### WHAT YOU NEED TO DO:
In your reply, reproduce the lines from the first one below to the line containing "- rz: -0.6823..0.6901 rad", inclusive, exactly as they stand.

──────── DATASET CONTENT ────────

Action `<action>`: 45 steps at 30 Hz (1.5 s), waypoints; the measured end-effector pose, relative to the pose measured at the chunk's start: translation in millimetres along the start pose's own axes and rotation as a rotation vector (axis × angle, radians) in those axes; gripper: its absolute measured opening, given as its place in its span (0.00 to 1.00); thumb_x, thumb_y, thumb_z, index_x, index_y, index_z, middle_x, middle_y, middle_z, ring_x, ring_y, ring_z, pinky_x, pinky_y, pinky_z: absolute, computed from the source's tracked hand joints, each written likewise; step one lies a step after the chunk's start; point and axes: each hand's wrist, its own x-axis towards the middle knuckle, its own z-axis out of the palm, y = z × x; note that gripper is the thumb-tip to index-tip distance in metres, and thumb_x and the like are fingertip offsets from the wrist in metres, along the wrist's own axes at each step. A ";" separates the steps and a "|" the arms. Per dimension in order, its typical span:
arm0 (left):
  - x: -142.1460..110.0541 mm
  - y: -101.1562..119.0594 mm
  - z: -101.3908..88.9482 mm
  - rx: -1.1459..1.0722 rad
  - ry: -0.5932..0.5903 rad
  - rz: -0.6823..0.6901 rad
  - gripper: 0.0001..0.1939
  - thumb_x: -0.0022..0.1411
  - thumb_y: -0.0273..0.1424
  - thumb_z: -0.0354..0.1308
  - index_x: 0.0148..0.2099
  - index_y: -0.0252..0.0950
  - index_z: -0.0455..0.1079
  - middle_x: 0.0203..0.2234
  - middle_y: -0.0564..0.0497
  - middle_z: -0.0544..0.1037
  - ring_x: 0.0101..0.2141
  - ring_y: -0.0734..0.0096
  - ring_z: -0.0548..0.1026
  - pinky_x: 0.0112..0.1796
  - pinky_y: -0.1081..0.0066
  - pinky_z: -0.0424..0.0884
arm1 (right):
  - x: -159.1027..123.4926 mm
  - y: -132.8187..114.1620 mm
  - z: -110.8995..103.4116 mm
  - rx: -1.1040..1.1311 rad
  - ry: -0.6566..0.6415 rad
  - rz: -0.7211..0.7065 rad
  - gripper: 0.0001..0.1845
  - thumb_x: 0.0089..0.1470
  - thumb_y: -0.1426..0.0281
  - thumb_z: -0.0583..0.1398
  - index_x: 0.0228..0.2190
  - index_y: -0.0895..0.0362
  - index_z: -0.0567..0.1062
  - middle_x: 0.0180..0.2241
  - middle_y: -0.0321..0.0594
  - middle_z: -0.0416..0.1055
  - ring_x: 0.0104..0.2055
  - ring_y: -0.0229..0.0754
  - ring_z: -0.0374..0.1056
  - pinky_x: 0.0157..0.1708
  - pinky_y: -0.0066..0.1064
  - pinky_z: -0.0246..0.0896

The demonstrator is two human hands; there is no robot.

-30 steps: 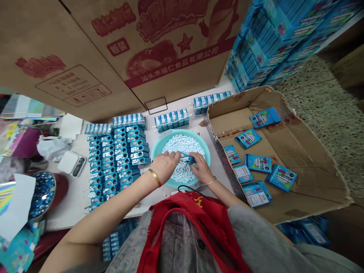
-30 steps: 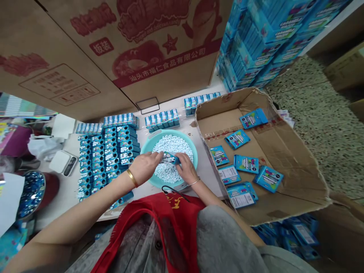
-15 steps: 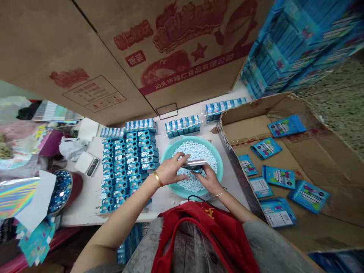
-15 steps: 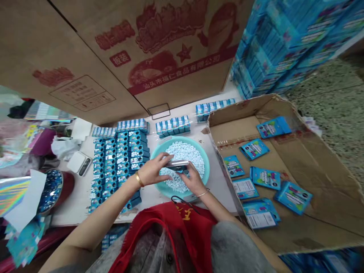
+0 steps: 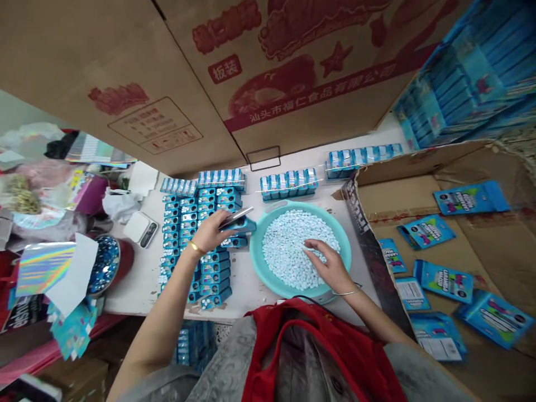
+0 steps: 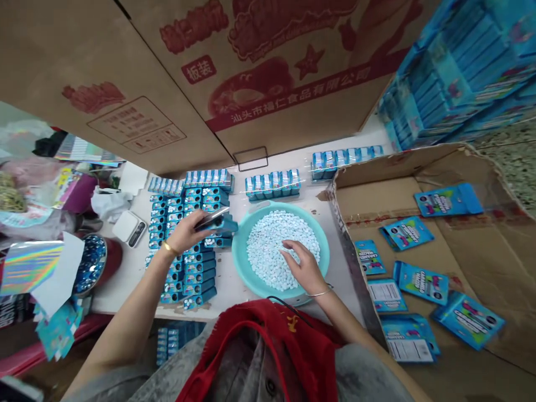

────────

### FINAL ANSWER:
Action `<action>`: 45 steps at 30 Hz (1.5 s), waypoints; the measured end-effector pose, relative to the pose measured at the chunk's start: translation in millimetres along the start pose's own axes and rotation as a rotation vector (axis × angle, radians) in those axes; gripper: its absolute measured opening, given as its place in its span (0.00 to 1.00); thumb_x, thumb_y, thumb_z, index_x, index_y, index_z, middle_x, middle_y, middle_z, ring_x, ring_y, ring_z, pinky_x, pinky_y, pinky_z: absolute, computed from the source's tracked hand joints, each written likewise; step one lies a step after the chunk's start; point and axes: each hand's wrist, its own x-axis towards the middle knuckle, its own z-axis out of the palm, y = z × x; note that gripper is the thumb-tip to index-tip distance in metres, and thumb_x and the like are fingertip offsets from the wrist in metres, along the wrist's own axes at each step. A ";" separates the steps and a "|" the arms. Per dimension in order, its typical span:
arm0 (left):
  - x: -142.1460..110.0541 mm
  - y: -101.1562..119.0594 mm
  - z: -101.3908..88.9482 mm
  - rx: -1.1459..1.0722 rad
  - ry: -0.5932..0.5903 rad
  - rz: -0.6823..0.6901 rad

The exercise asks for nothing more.